Still sailing through the night

Around 0330, now Saturday 27 August, Mate noticed that waves seemed to be breaking just off to my starboard side: a green glow from the bow light now indicating we were motor-sailing as the wind had dropped.  She felt the presence of, as much as saw, a pod of between six and a dozen dolphins, playing around and under me, surfacing right alongside her and ‘blowing’ like a whale.  She felt very privileged by this private show, and for their joyful company in the darkest hours of the night.
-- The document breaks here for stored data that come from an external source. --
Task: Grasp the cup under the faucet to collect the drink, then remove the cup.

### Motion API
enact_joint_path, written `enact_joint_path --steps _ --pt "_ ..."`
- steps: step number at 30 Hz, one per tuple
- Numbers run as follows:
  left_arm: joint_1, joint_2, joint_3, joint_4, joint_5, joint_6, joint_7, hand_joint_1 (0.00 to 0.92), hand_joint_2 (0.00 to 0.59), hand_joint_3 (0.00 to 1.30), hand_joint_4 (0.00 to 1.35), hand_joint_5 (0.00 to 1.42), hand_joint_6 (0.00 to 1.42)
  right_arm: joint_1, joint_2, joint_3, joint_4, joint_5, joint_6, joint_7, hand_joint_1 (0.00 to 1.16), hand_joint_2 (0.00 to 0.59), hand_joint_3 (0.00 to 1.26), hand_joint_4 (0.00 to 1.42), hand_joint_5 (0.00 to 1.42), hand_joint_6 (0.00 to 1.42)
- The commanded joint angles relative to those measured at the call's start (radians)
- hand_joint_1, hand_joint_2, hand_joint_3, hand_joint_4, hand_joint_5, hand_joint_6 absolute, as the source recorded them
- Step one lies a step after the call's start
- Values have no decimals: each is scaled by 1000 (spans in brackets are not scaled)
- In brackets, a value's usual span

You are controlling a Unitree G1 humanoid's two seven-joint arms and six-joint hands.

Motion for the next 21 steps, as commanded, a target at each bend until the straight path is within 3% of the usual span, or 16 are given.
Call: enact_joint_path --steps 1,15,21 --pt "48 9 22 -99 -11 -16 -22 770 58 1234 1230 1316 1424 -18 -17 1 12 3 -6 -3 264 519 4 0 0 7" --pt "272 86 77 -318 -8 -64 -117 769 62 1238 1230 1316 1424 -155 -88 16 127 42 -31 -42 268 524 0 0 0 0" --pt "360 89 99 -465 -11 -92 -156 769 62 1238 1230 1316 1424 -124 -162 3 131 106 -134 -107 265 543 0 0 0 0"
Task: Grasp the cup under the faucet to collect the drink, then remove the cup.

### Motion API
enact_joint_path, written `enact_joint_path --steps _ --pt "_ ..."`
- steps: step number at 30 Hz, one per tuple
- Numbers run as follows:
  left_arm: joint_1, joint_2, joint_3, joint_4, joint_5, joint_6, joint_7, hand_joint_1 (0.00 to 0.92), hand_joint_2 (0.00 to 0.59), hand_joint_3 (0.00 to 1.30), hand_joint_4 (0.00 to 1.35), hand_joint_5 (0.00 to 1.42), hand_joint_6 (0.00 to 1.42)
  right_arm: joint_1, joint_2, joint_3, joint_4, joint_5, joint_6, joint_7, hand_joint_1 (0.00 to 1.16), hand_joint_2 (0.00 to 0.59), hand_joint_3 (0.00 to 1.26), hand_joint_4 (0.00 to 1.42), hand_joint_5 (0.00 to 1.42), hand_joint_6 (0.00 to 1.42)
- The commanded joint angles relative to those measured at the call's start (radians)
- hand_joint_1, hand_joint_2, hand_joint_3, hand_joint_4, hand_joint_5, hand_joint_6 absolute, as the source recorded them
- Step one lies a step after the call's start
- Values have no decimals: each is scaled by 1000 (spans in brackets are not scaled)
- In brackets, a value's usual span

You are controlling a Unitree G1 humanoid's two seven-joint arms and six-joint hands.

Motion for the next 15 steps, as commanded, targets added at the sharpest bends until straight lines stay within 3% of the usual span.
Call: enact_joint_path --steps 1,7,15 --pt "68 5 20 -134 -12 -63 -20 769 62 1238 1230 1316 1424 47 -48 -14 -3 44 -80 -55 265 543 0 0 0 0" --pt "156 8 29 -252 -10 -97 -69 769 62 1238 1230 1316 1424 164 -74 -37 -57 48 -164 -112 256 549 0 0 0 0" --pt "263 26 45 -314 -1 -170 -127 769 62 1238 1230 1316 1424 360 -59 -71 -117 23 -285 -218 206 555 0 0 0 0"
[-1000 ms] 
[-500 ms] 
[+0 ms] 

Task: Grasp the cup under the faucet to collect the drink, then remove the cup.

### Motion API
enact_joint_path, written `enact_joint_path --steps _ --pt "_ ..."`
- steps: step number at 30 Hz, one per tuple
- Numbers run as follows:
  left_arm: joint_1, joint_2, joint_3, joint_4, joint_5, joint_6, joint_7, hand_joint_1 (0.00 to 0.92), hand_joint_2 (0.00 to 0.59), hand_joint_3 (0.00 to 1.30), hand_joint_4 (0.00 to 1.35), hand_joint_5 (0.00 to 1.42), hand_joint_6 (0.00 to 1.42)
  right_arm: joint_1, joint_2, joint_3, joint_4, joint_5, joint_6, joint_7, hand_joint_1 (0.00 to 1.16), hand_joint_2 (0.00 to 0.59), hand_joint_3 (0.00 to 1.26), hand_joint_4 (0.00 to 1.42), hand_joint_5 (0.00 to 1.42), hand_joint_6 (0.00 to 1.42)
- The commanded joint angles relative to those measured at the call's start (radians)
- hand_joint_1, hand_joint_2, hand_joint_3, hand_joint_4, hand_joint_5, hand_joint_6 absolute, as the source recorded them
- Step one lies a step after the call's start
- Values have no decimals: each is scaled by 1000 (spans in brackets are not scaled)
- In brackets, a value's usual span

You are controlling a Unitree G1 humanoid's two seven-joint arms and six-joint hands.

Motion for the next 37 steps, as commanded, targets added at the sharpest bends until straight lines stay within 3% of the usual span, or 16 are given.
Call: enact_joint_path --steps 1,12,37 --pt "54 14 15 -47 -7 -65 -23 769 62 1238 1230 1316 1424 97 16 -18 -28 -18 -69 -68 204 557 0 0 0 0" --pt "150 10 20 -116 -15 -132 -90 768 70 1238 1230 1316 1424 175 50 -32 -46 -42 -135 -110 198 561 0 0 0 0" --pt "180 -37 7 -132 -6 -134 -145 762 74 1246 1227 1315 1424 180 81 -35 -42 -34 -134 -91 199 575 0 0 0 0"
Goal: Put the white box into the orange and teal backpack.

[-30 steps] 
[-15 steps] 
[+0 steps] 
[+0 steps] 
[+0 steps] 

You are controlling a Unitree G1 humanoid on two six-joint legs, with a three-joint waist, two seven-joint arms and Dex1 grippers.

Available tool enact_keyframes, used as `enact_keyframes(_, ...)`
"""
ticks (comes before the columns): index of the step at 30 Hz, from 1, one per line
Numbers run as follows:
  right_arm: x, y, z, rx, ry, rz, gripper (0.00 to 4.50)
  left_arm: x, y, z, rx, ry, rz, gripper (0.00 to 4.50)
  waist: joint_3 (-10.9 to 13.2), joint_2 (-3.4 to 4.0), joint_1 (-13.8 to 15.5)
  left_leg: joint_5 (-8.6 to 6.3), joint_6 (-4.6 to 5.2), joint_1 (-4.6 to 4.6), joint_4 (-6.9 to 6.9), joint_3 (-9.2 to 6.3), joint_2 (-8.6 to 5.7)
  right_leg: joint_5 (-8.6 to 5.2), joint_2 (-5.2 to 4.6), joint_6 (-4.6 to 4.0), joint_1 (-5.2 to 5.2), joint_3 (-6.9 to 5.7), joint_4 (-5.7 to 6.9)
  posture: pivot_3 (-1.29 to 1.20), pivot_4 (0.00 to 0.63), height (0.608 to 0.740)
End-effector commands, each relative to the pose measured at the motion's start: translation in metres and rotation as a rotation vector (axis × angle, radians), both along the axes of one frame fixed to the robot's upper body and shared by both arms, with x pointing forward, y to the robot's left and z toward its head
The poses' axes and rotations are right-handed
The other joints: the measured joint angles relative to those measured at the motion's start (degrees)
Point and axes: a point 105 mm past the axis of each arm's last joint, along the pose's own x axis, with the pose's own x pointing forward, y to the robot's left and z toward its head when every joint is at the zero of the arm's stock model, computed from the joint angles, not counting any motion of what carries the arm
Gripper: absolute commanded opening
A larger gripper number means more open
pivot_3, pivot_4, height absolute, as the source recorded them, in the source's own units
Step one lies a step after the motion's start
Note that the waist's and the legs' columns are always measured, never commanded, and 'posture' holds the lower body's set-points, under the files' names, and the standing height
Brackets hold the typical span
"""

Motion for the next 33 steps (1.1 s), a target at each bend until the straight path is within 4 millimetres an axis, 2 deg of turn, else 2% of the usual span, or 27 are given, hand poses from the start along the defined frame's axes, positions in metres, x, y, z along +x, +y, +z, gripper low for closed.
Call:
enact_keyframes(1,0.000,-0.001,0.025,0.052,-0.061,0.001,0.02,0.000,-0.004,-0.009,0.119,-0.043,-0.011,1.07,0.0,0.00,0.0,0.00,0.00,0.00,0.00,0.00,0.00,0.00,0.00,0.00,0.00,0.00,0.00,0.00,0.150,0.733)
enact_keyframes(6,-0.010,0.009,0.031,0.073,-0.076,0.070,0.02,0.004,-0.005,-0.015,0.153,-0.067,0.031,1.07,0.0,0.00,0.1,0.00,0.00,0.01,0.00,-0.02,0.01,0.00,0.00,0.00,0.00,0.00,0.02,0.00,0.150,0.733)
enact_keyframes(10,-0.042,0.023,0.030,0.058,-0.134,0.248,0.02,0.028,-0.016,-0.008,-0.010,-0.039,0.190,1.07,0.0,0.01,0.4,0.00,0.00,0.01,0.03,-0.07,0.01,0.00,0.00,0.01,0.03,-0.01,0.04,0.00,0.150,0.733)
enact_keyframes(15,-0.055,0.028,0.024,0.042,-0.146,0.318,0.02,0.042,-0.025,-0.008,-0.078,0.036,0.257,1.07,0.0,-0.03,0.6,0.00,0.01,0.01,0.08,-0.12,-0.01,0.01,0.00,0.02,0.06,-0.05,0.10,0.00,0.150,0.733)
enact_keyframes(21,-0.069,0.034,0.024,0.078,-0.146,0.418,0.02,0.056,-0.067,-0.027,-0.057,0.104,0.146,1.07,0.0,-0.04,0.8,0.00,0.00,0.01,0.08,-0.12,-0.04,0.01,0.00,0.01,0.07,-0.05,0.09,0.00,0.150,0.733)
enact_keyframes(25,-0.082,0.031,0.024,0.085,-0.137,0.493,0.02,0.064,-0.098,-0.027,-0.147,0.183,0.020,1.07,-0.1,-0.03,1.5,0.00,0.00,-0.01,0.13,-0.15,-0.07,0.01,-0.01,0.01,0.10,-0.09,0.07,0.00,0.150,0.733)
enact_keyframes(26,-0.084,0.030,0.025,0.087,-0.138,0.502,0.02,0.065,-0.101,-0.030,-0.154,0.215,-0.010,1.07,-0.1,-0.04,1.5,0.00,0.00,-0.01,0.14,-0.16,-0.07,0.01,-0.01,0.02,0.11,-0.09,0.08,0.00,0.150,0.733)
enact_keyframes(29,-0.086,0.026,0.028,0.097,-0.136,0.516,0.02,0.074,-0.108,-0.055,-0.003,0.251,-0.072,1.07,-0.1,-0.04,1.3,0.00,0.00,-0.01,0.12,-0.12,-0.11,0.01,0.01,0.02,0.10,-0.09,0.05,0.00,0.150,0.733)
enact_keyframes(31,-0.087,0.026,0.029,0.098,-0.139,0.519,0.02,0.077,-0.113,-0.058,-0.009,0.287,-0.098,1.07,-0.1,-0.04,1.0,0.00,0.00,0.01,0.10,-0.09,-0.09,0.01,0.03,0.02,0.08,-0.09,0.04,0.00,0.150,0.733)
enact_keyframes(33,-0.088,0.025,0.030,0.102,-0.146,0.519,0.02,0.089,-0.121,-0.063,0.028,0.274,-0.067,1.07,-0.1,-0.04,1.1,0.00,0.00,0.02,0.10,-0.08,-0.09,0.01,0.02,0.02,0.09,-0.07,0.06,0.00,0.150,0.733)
Skipper’s last watch was lit by the silver path of a quarter moon along our wake, until the sky finally began to lighten as dawn crept over the Eastern horizon, and the sun rose on the new day.  He tried to goose-wing my sails but there was some swell and not much wind, so I was rolling around and the sails slapped about noisily, which disturbed the Mate’s rest.  She put me onto a broad reach, which was faster and less sloppy, but frustratingly in the wrong direction.  An hour later they jibed me onto the right course for Cherbourg, but again it was hazy and the coastline indistinct.  The heat steadily built through the morning, and we finally tied up on the waiting pontoon in Chantereyne Marina at around 1400: 32 hours non-stop and my longest passage yet.  After a brief nap we moved into half a space amongst my Allures and Garcia sisters, which is at least free of charge and has water and power.